» **GIVEN MATERIAL**:
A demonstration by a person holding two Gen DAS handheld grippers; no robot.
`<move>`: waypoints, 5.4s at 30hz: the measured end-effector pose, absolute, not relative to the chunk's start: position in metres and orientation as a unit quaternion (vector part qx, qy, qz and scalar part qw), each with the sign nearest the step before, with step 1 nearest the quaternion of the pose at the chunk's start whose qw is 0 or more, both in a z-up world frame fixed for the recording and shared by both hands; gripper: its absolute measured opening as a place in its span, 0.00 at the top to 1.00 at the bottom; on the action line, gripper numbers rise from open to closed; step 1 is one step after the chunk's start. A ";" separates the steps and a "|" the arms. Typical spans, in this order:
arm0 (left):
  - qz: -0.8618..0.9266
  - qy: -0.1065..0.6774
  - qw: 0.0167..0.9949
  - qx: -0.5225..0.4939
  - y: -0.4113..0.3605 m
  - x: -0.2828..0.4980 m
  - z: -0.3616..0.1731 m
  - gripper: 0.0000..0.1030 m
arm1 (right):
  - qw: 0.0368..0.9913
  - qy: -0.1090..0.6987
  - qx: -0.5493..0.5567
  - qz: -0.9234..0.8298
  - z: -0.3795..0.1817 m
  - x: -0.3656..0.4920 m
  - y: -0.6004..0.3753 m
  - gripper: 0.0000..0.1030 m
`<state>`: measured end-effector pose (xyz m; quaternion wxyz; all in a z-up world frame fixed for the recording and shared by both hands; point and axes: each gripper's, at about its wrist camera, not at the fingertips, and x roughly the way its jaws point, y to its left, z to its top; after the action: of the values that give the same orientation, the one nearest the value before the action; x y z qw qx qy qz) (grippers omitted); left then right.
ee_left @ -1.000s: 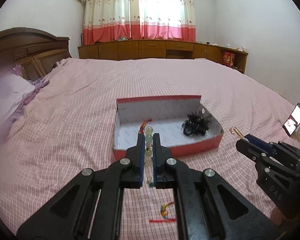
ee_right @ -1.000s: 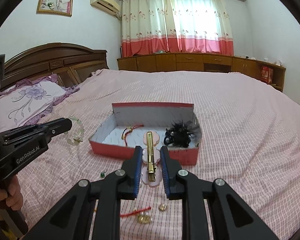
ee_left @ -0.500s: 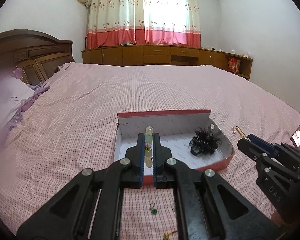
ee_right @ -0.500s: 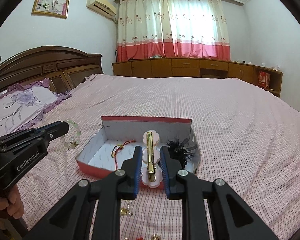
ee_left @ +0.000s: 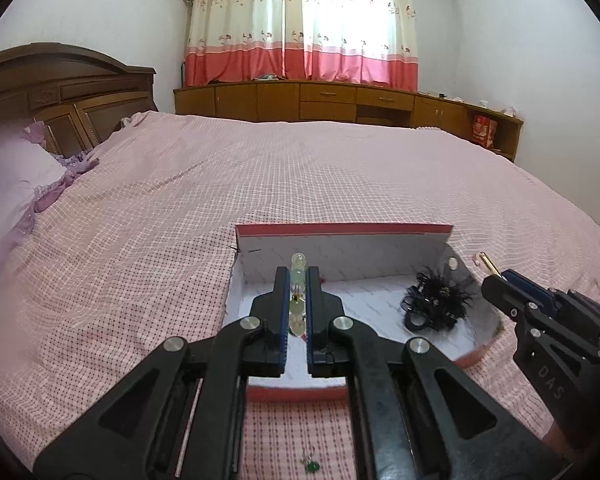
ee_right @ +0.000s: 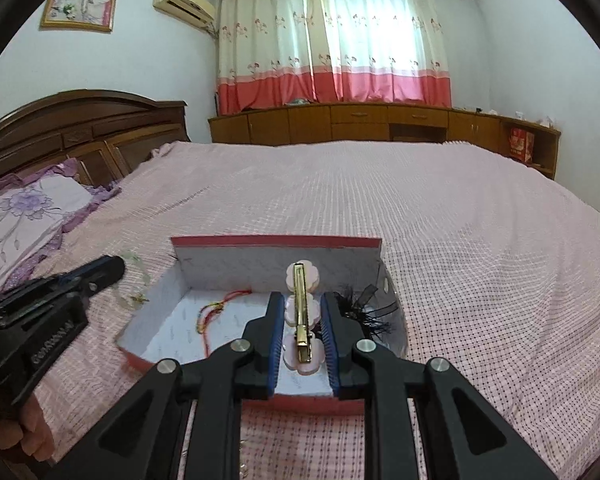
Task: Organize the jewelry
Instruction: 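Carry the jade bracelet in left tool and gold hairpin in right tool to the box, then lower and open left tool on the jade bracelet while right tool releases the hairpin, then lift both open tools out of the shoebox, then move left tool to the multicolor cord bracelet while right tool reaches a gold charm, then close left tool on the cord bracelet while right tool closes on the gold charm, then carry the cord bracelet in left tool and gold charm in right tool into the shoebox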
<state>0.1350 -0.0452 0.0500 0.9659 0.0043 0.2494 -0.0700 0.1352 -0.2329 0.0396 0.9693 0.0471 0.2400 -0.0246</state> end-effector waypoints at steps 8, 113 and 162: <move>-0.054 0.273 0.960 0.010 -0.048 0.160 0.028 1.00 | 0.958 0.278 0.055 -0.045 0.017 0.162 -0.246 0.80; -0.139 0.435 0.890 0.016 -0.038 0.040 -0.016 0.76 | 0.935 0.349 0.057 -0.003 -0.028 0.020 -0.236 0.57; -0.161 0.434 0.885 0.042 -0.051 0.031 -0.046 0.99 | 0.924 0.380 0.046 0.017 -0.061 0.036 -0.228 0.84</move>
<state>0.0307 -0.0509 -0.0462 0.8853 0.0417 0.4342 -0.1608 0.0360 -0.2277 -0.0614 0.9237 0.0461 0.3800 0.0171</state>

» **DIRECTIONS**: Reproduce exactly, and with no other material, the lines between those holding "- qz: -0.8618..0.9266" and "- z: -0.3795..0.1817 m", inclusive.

» **YOUR RESPONSE**:
  - qz: -0.8618..0.9266
  - qy: -0.1065..0.6774
  - qw: 0.0167..0.9949
  - qx: -0.5225..0.4939
  - y: -0.4113..0.3605 m
  - x: -0.2828..0.4980 m
  - z: -0.3616..0.1731 m
  - gripper: 0.0000..0.1030 m
arm1 (right):
  - qw: 0.0368..0.9913
  - qy: -0.1090..0.6987
  - qx: -0.5493..0.5567
  - qz: -0.9234..0.8298
  - z: -0.3795..0.1817 m

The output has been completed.